Le maire d’une commune des Hautes-Alpes a fait enlever une croix en bois au sommet d’une montagne. Elle avait été plantée là par des randonneurs sans solliciter la moindre autorisation. Le premier édile s’est fait insulter et même menacé de mort sur les réseaux sociaux.
Un groupe de randonneurs se rend au sommet du mont de La Plane à Montgenèvre, dans les Hautes-Alpes, en 2024. Les marcheurs y plantent une croix en bois à côté de celle déjà existante, sans rien demander à personne, relate Le Dauphiné Libéré.
« Faire cesser cette illégalité »
Le terrain appartenait à quelqu’un et le propriétaire n’aurait pas été prévenu. La parcelle était justement la propriété de la commune de Montgenèvre. Les élus locaux ont alors ordre de la préfecture des Hautes-Alpes de faire enlever cette croix, au nom de la loi de 1905 de séparation des pouvoirs de l’Église et de l’État.
« L’installation de cette croix méconnaît la loi.
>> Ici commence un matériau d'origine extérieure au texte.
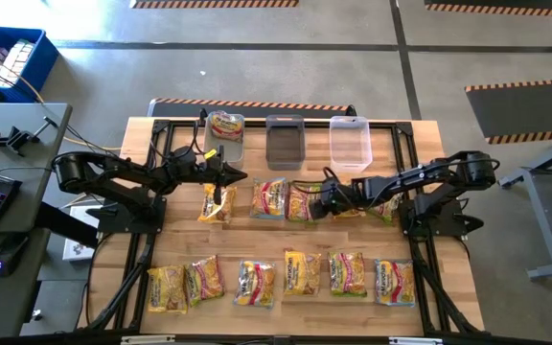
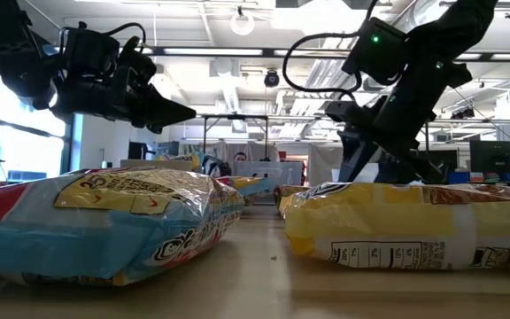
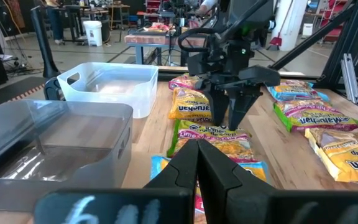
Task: Sort Maruchan noodles
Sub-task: Put the green noodle pack into the black bin, then put the yellow noodle pack into the transparent bin
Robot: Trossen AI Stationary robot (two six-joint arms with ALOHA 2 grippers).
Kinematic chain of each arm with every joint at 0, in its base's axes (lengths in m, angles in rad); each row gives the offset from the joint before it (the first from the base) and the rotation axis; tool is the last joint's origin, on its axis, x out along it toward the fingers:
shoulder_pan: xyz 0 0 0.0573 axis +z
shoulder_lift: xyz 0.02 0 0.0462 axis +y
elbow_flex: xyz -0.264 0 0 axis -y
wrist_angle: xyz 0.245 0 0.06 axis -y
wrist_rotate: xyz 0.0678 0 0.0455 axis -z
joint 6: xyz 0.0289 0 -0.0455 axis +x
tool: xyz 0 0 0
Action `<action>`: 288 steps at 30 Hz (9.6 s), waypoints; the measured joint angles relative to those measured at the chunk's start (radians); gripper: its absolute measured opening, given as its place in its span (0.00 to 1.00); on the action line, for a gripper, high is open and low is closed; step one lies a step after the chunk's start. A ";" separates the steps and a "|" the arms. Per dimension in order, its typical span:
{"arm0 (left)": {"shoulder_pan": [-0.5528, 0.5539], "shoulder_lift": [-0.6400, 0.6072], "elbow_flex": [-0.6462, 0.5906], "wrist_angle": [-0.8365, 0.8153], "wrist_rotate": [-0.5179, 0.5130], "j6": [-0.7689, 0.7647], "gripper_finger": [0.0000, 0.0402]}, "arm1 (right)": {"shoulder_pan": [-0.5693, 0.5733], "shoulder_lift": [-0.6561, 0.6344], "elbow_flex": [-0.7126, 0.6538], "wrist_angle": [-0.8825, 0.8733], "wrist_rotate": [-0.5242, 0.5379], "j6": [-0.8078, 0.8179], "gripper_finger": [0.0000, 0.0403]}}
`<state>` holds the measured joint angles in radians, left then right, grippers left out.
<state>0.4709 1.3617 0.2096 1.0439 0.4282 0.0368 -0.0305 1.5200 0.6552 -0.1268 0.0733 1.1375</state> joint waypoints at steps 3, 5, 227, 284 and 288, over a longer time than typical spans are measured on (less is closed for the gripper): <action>0.000 0.000 0.000 0.000 0.000 0.000 0.00 | 0.000 0.011 0.000 0.018 0.011 0.048 0.65; 0.000 0.000 0.000 0.000 0.000 0.000 0.00 | 0.000 0.028 0.000 0.039 0.010 0.070 0.67; -0.001 0.000 0.001 0.000 -0.050 -0.036 0.00 | -0.552 0.491 1.032 -0.520 0.133 -1.940 0.21; -0.006 0.000 0.001 0.000 -0.050 -0.033 0.00 | -0.603 0.555 1.142 -0.431 -0.152 -1.642 0.05; -0.007 0.000 0.001 -0.001 -0.050 -0.034 0.00 | -0.595 0.495 1.151 -0.490 -0.152 -1.642 0.01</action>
<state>0.4641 1.3613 0.2108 1.0431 0.3786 0.0032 -0.6258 2.0152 1.8058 -0.6172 -0.0786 -0.5046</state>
La commune est tenue de faire cesser cette illégalité », a rappelé le préfet dans un courrier, cité par Le Dauphiné.
Menacé de mort
Le maire, Guy Hermitte, s’exécute et enlève la croix, la faisant déposer à côté de l’église Saint-Maurice, mise à disposition de ceux qui l’ont installée.
Le premier édile s’est toutefois retrouvé critiqué, insulté et menacé de mort sur les réseaux sociaux « nationalistes, patriotiques, catholiques », d’après nos confrères.
Guy Hermitte, maire de droite, assure avoir simplement respecté la loi, rappelant qu’une croix trône déjà au sommet du mont de La Plane.